* WORK ORDER: Below are records; count how many of their lines contain the string "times", and give only that number.

[ENTRIES SUPPLIED — start]

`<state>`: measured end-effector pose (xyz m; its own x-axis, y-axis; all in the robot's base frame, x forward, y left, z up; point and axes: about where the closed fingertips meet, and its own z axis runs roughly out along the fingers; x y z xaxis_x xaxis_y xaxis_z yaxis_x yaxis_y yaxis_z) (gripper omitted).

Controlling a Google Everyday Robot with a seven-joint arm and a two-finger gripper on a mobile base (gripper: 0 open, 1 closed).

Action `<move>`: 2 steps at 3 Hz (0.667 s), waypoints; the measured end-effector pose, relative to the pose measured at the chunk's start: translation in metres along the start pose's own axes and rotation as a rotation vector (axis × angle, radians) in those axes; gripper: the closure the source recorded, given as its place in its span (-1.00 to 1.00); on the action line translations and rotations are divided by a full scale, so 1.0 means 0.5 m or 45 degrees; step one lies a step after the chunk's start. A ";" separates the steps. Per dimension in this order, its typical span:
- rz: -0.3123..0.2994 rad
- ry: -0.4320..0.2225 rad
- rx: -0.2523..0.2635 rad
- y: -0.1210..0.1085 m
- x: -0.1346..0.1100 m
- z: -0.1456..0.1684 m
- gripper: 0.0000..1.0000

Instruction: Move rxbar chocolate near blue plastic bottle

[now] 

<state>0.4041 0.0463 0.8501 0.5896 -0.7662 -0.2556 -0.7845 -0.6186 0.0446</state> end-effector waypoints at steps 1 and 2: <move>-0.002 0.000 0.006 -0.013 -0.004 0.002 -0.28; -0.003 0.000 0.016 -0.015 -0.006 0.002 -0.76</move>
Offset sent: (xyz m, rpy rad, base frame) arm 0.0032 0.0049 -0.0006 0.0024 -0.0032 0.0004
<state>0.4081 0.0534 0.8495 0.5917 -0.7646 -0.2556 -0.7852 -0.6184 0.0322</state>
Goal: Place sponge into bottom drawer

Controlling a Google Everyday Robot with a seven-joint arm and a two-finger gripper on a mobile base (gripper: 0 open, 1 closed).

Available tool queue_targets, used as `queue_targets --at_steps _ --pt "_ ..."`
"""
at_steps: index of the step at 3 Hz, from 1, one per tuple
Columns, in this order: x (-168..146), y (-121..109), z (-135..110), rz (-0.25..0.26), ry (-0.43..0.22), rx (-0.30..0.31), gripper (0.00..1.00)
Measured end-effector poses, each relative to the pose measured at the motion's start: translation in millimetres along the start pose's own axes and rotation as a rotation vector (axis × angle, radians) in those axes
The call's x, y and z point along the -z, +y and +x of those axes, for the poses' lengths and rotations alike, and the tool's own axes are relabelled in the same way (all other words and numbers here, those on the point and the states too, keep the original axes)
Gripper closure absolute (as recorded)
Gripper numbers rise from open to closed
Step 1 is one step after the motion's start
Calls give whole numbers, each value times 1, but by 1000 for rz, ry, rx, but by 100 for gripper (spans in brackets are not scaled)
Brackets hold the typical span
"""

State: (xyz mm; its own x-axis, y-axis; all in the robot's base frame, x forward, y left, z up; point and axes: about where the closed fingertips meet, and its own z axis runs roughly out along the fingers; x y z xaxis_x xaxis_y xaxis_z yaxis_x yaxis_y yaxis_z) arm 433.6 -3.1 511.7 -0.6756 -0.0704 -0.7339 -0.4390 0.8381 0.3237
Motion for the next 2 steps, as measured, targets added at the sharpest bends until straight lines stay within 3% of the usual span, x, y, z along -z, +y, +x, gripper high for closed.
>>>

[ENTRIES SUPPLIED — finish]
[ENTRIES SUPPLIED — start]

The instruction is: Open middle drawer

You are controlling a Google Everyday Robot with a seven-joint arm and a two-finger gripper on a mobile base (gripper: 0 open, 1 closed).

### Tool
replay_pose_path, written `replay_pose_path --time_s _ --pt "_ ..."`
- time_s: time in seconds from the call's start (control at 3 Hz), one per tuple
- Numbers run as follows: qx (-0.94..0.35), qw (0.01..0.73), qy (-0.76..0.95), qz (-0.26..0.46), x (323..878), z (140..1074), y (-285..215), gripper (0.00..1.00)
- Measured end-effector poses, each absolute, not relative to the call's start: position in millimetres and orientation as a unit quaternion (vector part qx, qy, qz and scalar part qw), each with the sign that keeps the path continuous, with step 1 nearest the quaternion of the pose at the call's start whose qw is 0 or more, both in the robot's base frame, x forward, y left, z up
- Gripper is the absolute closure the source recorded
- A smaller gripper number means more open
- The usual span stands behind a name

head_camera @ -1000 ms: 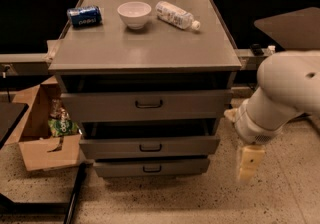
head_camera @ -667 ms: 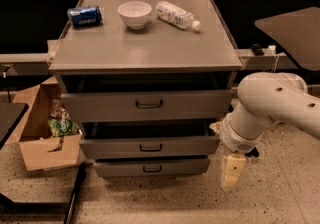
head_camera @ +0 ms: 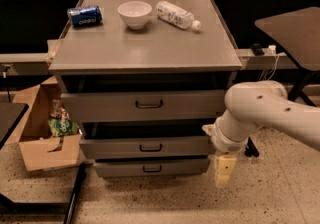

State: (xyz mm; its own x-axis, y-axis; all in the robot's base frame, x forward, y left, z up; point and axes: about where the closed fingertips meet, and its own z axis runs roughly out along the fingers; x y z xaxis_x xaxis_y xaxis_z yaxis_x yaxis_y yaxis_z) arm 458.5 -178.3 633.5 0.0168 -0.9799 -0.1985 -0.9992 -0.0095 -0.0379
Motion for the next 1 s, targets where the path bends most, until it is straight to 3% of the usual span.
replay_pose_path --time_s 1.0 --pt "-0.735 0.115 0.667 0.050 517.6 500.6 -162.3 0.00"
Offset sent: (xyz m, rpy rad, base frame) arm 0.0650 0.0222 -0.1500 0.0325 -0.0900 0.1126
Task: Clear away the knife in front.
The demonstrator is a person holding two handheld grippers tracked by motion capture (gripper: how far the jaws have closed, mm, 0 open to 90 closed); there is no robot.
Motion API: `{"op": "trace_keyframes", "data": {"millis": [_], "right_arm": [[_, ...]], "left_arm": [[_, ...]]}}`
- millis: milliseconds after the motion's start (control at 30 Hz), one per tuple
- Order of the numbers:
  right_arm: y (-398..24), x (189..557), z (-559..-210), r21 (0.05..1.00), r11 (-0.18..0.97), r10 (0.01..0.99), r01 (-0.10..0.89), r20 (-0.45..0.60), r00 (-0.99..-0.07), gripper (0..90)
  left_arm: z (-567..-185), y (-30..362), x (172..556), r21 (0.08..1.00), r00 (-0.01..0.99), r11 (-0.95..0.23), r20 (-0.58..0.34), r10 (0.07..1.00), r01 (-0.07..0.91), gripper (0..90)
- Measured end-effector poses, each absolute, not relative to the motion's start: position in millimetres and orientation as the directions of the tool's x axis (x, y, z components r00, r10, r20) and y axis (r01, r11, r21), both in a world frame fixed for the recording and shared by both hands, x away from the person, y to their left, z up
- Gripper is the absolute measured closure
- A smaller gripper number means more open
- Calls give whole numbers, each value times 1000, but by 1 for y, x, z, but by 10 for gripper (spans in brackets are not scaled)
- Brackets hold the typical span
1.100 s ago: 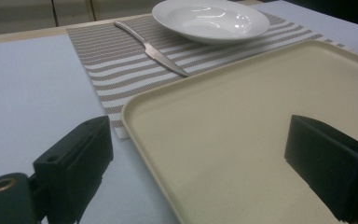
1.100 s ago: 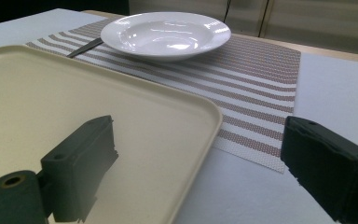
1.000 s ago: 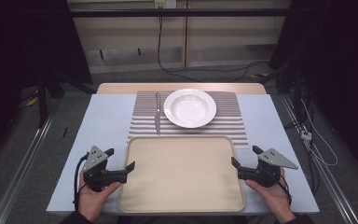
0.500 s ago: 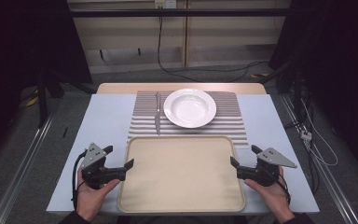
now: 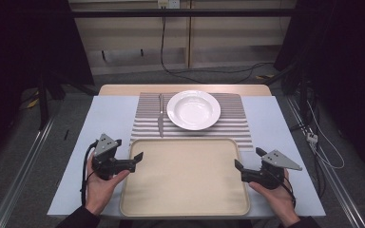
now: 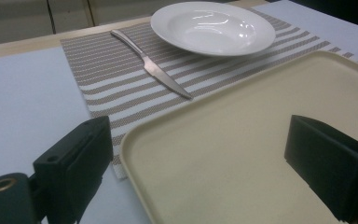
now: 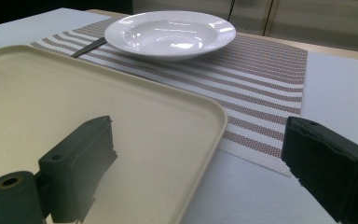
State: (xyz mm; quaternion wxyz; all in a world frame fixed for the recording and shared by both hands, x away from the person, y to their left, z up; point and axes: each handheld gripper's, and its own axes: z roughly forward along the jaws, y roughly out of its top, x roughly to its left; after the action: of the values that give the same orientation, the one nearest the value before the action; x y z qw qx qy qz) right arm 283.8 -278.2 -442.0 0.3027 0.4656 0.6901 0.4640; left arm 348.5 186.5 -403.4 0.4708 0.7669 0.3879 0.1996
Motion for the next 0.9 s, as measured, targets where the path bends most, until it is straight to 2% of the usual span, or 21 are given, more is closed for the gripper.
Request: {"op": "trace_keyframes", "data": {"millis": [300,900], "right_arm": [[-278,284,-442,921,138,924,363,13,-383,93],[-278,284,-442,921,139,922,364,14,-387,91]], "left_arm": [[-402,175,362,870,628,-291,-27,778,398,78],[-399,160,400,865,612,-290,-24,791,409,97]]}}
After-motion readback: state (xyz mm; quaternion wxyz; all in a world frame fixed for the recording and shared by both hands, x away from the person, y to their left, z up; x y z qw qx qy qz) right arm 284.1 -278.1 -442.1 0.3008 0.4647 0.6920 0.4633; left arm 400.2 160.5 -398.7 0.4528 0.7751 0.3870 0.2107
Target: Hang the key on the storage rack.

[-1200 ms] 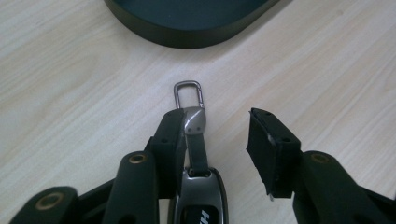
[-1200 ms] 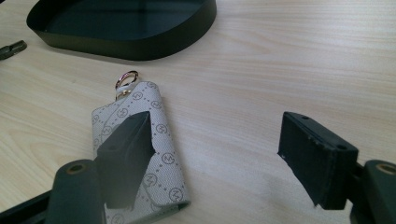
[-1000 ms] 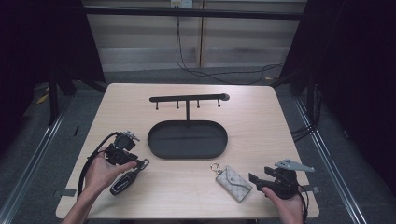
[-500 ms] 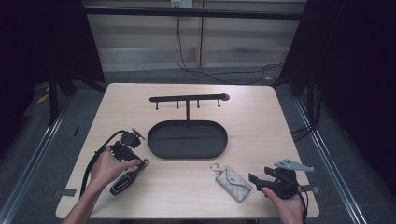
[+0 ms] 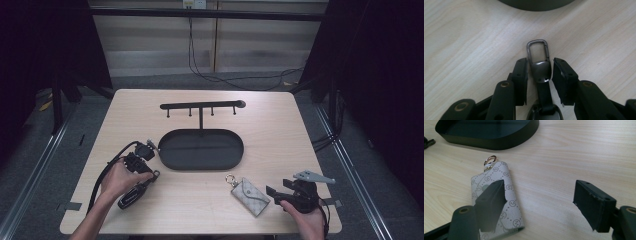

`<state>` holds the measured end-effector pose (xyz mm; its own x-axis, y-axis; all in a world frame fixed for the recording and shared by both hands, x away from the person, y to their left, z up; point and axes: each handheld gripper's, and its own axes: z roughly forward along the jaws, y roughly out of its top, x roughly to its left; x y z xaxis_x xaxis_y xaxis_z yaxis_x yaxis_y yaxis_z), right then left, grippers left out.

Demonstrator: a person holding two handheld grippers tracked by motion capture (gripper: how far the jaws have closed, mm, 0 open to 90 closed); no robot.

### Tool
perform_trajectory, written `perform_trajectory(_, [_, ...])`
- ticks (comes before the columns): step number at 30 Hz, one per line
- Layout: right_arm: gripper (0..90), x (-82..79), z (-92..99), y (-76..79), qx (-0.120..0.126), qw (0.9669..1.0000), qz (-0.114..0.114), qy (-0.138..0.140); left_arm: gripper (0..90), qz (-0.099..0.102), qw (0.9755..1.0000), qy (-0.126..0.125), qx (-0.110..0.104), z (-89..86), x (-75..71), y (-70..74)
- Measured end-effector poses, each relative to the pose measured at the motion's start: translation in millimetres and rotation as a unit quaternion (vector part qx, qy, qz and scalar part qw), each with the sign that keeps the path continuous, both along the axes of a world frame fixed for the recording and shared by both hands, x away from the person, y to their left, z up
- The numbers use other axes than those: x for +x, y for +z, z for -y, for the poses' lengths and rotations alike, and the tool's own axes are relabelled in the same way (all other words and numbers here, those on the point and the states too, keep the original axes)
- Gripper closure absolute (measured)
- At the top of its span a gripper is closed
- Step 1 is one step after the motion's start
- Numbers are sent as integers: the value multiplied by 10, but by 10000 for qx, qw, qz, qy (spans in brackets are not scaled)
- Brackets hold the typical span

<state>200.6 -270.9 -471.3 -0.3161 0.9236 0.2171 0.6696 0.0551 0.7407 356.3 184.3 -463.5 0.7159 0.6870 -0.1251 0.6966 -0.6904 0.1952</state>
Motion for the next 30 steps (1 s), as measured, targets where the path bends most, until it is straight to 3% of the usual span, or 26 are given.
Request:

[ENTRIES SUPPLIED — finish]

* ANSWER BELOW: 2